(EXERCISE DESCRIPTION)
Below are lines of data; restate word for word those running from the line containing "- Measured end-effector" to the line containing "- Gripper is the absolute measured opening", inclusive, and no others.
--- RECORDS FOR THIS TASK ---
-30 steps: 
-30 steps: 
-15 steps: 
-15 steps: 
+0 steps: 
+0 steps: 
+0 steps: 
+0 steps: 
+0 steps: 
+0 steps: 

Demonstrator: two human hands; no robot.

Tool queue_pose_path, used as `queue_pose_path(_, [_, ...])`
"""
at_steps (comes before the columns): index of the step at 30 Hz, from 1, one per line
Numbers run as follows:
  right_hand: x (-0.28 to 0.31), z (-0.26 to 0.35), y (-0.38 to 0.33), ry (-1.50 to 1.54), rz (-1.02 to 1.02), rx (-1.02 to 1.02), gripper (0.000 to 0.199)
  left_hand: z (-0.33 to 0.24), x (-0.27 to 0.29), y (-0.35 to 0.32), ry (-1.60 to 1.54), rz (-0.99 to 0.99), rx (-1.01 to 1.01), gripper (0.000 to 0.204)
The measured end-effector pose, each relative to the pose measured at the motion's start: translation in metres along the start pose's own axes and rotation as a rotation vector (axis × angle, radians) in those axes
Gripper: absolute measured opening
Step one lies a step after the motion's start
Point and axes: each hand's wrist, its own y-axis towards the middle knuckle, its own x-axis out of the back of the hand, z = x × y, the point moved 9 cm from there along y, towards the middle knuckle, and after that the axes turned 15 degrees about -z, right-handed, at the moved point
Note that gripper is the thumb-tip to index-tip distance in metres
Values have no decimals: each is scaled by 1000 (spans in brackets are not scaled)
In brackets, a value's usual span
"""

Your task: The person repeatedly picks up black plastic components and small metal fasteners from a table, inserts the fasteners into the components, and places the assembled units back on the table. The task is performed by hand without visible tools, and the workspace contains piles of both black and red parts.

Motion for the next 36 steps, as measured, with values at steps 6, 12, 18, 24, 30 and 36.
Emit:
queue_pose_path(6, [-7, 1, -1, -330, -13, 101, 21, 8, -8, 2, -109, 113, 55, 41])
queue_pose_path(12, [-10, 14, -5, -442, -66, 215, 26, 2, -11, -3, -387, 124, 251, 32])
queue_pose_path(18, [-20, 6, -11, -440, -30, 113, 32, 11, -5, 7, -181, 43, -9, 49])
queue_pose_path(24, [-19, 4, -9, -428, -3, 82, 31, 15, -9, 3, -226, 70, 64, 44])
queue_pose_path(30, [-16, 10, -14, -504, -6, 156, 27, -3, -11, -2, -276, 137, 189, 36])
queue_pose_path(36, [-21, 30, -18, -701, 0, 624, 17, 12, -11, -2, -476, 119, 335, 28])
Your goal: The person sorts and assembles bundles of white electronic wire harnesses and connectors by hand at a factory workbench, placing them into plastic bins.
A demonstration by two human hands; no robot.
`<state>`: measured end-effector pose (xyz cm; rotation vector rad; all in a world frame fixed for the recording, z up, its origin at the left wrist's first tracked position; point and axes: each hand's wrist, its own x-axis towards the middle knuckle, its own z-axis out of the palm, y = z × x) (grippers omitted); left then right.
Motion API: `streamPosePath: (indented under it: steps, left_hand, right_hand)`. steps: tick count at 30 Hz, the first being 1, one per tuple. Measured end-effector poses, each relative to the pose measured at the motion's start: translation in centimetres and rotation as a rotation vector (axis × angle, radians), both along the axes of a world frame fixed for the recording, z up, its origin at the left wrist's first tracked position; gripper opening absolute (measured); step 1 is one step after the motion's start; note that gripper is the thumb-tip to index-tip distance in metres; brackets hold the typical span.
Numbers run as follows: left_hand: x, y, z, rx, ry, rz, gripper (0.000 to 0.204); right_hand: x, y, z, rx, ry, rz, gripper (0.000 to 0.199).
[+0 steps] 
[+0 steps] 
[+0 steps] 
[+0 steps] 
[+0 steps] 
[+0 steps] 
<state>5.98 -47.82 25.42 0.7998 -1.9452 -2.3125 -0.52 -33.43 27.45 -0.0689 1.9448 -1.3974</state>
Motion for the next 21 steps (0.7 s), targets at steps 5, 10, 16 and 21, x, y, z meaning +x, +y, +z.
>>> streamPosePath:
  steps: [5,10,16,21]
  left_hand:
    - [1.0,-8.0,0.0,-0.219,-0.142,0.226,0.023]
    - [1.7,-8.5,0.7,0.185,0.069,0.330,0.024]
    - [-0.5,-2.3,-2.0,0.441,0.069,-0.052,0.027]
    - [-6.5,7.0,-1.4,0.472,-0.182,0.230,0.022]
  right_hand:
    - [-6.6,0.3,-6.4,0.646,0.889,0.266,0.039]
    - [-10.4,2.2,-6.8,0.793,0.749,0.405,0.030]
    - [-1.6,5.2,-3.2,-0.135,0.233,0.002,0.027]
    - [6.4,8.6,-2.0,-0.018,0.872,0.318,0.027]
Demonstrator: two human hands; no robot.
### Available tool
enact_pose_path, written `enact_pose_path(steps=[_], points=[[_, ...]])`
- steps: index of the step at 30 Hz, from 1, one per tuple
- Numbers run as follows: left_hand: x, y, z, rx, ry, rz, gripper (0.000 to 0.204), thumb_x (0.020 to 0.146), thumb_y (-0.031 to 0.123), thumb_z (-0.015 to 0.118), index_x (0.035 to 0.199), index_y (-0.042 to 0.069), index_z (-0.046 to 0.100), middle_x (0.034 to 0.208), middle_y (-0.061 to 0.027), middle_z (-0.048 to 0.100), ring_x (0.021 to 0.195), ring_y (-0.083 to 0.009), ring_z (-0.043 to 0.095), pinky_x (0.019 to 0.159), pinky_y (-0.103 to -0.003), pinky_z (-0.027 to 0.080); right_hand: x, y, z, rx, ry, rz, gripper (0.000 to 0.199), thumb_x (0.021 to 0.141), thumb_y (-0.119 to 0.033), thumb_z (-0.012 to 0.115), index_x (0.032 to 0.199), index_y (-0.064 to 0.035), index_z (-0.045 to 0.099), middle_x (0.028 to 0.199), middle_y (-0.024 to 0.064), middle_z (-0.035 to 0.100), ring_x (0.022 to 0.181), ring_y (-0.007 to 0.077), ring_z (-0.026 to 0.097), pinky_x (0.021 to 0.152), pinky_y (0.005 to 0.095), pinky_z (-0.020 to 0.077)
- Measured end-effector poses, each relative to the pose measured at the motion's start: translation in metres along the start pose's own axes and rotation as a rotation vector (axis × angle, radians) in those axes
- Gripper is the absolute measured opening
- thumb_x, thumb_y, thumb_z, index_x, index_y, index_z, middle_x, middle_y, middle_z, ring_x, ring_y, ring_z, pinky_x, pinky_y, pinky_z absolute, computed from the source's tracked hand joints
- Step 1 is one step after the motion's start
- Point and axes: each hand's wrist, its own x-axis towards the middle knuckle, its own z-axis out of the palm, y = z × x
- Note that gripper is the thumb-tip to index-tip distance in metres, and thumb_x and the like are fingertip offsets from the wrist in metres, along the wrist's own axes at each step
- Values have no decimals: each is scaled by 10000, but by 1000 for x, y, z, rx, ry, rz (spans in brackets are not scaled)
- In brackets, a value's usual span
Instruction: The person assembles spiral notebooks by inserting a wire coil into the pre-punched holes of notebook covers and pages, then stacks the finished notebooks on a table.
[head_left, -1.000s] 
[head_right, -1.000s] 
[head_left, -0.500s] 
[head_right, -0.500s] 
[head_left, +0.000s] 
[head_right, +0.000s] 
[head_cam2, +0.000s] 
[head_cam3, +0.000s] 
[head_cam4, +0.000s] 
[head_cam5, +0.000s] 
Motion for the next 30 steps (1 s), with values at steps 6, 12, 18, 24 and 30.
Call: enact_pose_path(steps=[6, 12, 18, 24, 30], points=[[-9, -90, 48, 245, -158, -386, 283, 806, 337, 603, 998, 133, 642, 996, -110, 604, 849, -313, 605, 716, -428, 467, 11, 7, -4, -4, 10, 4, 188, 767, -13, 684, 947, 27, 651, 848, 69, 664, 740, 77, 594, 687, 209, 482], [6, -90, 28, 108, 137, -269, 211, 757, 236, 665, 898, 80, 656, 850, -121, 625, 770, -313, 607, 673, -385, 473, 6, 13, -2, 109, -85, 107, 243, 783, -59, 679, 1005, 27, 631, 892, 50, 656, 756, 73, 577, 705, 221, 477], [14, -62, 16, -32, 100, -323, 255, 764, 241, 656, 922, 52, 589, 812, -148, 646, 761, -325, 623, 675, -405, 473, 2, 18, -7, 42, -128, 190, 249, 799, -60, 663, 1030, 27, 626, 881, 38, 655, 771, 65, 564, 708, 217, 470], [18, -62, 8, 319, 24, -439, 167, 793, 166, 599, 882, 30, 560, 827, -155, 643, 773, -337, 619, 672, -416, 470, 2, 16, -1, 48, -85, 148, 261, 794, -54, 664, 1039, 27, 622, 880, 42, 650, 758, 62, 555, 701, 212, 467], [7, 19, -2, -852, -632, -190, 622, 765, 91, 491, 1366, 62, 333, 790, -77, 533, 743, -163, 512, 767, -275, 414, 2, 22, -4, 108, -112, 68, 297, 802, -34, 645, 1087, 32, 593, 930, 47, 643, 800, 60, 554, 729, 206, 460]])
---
(RESPONSE AREA)
- Measured end-effector poses, each relative to the pose measured at the motion's start: translation in metres along the start pose's own axes and rotation as a rotation vector (axis × angle, radians) in those axes
- Gripper is the absolute measured opening

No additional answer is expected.